說起來這事還是鄭太太的女兒傅維敏先提出的。都說傅鏡殊是傅維忍的兒子,但是身在馬來西亞的傅家人都聽說過傅維忍的前妻行為不端,傅維忍生前也對這個兒子相當冷淡。誰知道這孩子是不是親生的呢?既然要認傅家的正統血脈,那就更該一開始就弄個明明白白。
傅維忍病重時,曾經因為檢查的需要在家庭醫生處留下了一份血樣,沒有及時處理,意外地保留了下來。傅維敏便借此提出,應該用這份血樣和傅鏡殊做一次親子鑒定,確定無誤才能把他接過來。
鄭太太起初倒沒想到這一層,傅維忍性子古怪,但長得和傅傳聲極為相似,傅傳聲認定他是自己的兒子,鄭太太也從未有過懷疑,至于傅維忍的兒子,這個就不好說了。她清楚女兒提出這個要求實際上是對她執意接回傅鏡殊一事心中不服,又不敢明著抗議,這才想方設法尋找一切可能的方式來阻攔。但鄭太太斟酌了一下,為保險起見,做一次鑒定也無不可,反正真的假不了,既正本清源,又堵了悠悠眾口。
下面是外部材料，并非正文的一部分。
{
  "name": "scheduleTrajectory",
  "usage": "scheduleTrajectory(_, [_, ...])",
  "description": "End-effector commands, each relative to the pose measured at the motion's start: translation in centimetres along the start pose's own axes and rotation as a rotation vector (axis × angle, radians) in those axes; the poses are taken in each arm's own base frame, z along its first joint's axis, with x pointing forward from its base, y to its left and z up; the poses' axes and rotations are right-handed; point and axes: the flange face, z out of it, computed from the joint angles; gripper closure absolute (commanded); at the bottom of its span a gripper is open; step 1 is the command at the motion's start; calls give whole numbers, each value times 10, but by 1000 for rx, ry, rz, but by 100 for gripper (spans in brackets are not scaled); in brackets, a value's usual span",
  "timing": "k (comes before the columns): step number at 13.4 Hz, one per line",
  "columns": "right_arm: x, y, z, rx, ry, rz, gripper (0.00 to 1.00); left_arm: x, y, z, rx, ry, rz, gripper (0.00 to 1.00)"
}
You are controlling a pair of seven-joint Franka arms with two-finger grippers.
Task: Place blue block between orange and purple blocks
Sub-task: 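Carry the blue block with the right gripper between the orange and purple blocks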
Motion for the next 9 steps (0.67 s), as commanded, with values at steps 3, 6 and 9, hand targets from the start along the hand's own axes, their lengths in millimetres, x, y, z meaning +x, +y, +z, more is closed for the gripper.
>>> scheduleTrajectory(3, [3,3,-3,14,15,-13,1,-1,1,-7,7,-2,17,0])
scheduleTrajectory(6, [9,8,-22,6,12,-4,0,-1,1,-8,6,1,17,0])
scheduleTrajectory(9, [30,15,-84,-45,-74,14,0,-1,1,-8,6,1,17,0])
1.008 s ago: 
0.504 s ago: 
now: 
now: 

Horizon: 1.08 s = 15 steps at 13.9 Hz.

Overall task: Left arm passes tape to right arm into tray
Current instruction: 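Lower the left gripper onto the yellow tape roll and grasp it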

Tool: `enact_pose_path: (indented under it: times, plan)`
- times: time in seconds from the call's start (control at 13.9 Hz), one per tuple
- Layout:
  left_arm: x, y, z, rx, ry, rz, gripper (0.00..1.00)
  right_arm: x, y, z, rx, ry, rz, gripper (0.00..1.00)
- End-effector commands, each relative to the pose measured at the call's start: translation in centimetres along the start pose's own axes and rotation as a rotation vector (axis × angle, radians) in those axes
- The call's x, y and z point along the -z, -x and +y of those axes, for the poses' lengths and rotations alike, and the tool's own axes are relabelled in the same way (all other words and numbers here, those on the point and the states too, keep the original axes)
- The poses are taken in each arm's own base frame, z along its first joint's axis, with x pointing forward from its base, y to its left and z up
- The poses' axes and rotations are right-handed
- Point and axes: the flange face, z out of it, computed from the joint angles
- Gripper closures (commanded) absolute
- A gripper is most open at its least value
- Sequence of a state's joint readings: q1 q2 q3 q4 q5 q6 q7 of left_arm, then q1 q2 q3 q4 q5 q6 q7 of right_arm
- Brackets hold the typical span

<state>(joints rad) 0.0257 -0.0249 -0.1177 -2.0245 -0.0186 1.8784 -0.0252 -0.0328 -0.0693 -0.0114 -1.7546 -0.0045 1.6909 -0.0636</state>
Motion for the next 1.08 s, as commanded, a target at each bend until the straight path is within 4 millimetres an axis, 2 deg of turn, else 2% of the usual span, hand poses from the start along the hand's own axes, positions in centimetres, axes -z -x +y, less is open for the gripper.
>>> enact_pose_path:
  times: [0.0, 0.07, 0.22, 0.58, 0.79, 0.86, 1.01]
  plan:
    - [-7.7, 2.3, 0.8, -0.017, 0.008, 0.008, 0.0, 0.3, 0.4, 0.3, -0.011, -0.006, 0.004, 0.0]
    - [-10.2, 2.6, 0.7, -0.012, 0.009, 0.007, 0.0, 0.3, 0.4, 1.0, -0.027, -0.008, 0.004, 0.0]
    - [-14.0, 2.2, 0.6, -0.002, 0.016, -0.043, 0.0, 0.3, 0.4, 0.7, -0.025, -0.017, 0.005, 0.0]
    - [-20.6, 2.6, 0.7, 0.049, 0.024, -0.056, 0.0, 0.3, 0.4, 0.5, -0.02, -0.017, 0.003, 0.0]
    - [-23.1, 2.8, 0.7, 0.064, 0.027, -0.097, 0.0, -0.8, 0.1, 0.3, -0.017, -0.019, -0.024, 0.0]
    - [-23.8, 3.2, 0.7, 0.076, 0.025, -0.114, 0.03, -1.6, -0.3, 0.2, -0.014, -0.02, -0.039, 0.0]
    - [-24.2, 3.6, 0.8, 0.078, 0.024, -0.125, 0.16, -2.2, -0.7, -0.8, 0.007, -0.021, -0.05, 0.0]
這件事依舊被交給他們信任的陸寧海負責。陸寧海為謹慎起見全程親力親為。由于市里只有少數幾家大醫院能夠提供此項鑒定,他先是陪同傅鏡殊在島上的衛生所提取了血液樣本,然后再親自把血樣送至檢驗機構。
從醫院出來時是正午,白花花的太陽很是刺眼,陸寧海正待走到馬路對面去取車,不遠處樹蔭下的一個身影讓他驚訝地停下了腳步。
他用手搭在眉眼前,有些疑心是不是自己被曬昏了頭以至于出現幻覺,但是他幻覺里的人感覺到他的目光,朝他笑了。
“方燈?”他三步并作兩步地走到她的身邊,將手上的公文包換了個手,萬分意外地說,“我差點以為看錯人了。你在這里……這不是巧遇吧,你找我有事?”
方燈背著手,一副嬌俏的小女孩模樣,“你說要我做你的女兒,如果是你女兒在這里等你,你也會這么驚訝?”
陸寧海心中雖困惑,但一時間也不知道怎么答她。況且,無論她是為什么而來,頭一回在島外看見她,他的心里還是高興的。
“這里不是說話的地方,要不你跟我去事務所?到時你喝點東西,有話慢慢說。”
方燈很順從地上了他的車,坐到副駕駛座。她看來很少接觸私家車,好奇地左看看,右摸摸,就是系不上安全帶。